Data extract:

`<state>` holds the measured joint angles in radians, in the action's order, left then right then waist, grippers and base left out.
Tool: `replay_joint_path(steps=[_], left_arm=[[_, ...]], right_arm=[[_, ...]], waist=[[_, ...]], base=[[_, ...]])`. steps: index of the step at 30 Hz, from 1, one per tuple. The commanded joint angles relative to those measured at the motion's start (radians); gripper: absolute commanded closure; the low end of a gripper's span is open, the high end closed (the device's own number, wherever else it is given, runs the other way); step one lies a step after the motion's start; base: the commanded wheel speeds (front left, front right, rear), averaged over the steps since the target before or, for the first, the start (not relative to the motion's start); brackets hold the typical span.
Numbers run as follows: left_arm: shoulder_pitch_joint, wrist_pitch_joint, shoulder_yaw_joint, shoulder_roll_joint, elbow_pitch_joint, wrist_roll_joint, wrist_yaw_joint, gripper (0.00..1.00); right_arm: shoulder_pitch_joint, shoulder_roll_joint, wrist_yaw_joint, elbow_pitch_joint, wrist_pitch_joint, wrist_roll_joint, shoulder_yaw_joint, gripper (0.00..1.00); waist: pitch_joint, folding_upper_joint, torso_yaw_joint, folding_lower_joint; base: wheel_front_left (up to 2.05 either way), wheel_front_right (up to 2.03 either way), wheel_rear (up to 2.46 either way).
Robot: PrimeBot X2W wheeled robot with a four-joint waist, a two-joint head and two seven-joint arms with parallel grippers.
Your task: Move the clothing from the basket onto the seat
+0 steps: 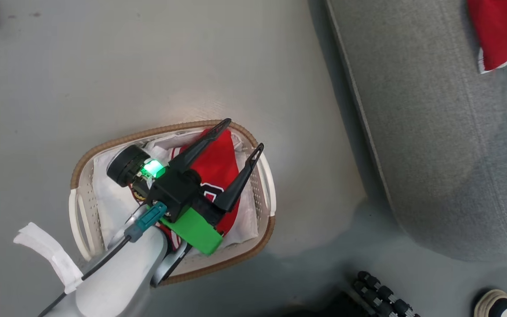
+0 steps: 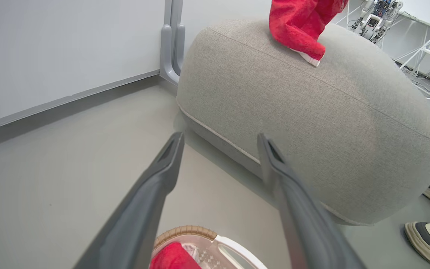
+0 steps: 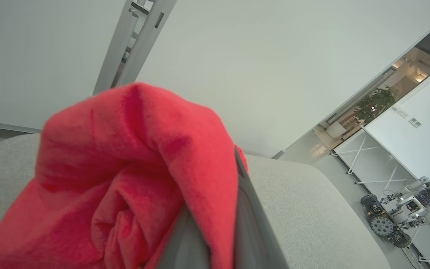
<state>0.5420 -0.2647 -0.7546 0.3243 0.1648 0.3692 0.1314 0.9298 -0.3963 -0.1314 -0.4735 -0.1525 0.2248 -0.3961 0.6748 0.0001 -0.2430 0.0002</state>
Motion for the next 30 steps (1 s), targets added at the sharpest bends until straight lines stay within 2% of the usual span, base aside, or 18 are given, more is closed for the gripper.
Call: replay_joint_path(steps=[1, 4, 9, 10, 11, 19, 26, 30], left_arm=[[0.022, 0.001, 0.003, 0.008, -0.006, 0.005, -0.001, 0.00], [0.033, 0.001, 0.024, 0.007, -0.007, 0.012, -0.001, 0.00], [0.034, 0.001, 0.064, 0.011, -0.004, 0.009, -0.001, 0.00], [0.032, 0.001, 0.067, 0.013, -0.001, 0.010, -0.001, 0.00], [0.027, 0.001, 0.071, 0.013, 0.001, 0.010, -0.001, 0.00], [-0.023, 0.001, 0.108, -0.009, 0.030, 0.014, -0.001, 0.00], [-0.079, 0.001, 0.159, -0.029, 0.061, 0.009, -0.001, 0.00], [-0.117, 0.001, 0.205, -0.048, 0.081, 0.006, -0.001, 0.00]], right_arm=[[0.016, 0.014, 0.001, 0.014, 0.013, 0.026, -0.031, 1.00], [0.013, 0.017, 0.002, 0.026, 0.029, 0.074, -0.056, 1.00], [-0.045, 0.066, 0.001, 0.047, 0.029, 0.108, -0.161, 1.00], [-0.052, 0.074, 0.001, 0.047, 0.018, 0.111, -0.180, 0.55], [-0.063, 0.082, 0.001, 0.044, 0.008, 0.109, -0.196, 0.00], [-0.144, 0.098, 0.001, 0.010, -0.066, 0.099, -0.241, 0.00], [-0.207, 0.061, 0.001, 0.016, -0.095, 0.050, -0.164, 0.00], [-0.242, 0.047, 0.001, 0.039, -0.102, 0.020, -0.082, 0.00]], waist=[[0.091, -0.0001, 0.078, -0.0002], [0.110, -0.0001, 0.088, -0.0002], [0.104, -0.0001, 0.085, -0.0002], [0.097, -0.0001, 0.081, -0.0002], [0.088, -0.0001, 0.078, -0.0002], [-0.015, -0.0001, 0.047, -0.0002], [-0.142, -0.0001, 0.034, -0.0002], [-0.218, -0.0001, 0.037, -0.0002]], base=[[0.00, 0.00, 0.00], [0.00, 0.00, 0.00], [0.00, 0.00, 0.00], [0.00, 0.00, 0.00], [0.00, 0.00, 0.00], [0.00, 0.00, 0.00], [0.00, 0.00, 0.00], [0.00, 0.00, 0.00]])
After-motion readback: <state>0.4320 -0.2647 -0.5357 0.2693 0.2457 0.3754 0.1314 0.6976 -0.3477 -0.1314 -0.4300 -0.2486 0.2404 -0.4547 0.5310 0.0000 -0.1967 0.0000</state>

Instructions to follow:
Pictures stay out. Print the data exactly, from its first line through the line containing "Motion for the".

Completed exercise:
`<state>` holds the measured joint angles in radians, in the action's order, left then right then waist, grippers and base left out.
Tool: `replay_joint_path(steps=[_], left_arm=[[_, ...]], right_arm=[[_, ...]], waist=[[_, ...]], base=[[_, ...]])`. steps: index of the step at 30 Hz, from 1, one per tuple. The commanded joint angles relative to those measured at the motion's start (radians); gripper: absolute commanded closure; the low end of a gripper's span is open, the high end closed (the device's own number, wherever else it is given, runs the other way); step one lies a step after the motion's start; base: the commanded wheel speeds (front left, front right, rear), averaged over the steps since the target before or, for the first, the start (not relative to the motion's start); brackets hold the typical span.
Numbers run as follows: left_arm: shoulder_pitch_joint, wrist_pitch_joint, shoulder_yaw_joint, shoulder_roll_joint, elbow_pitch_joint, wrist_roll_joint, wrist_yaw_joint, gripper (0.00..1.00); right_arm: shoulder_pitch_joint, shoulder_roll_joint, wrist_yaw_joint, elbow_pitch_joint, wrist_pitch_joint, wrist_roll_joint, shoulder_yaw_joint, gripper (0.00..1.00); waist: pitch_joint, folding_upper_joint, torso_yaw_joint, folding_lower_joint; base: wheel_front_left (up to 2.05 either way), wheel_front_right (up to 2.03 either way), wheel_rear (up to 2.46 either way).
Robot: PrimeBot X2W wheeled robot with a four-joint waist, a two-joint head and two seven-joint arms with parallel grippers.
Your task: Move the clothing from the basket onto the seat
+0 steps: 
+0 steps: 
+0 steps: 
<state>0.5420 -0.2647 -0.7546 0.3243 0.1648 0.3692 0.1314 0.9298 -0.3963 -0.1314 -0.4735 -0.1525 0.2248 -0.3961 0.6748 0.0001 -0.2430 0.0002</state>
Motion for the next 30 steps (1 s), targets added at the sharpest bends until straight lines stay within 2% of the usual span, base aside, or 18 are given, more is closed for the gripper.

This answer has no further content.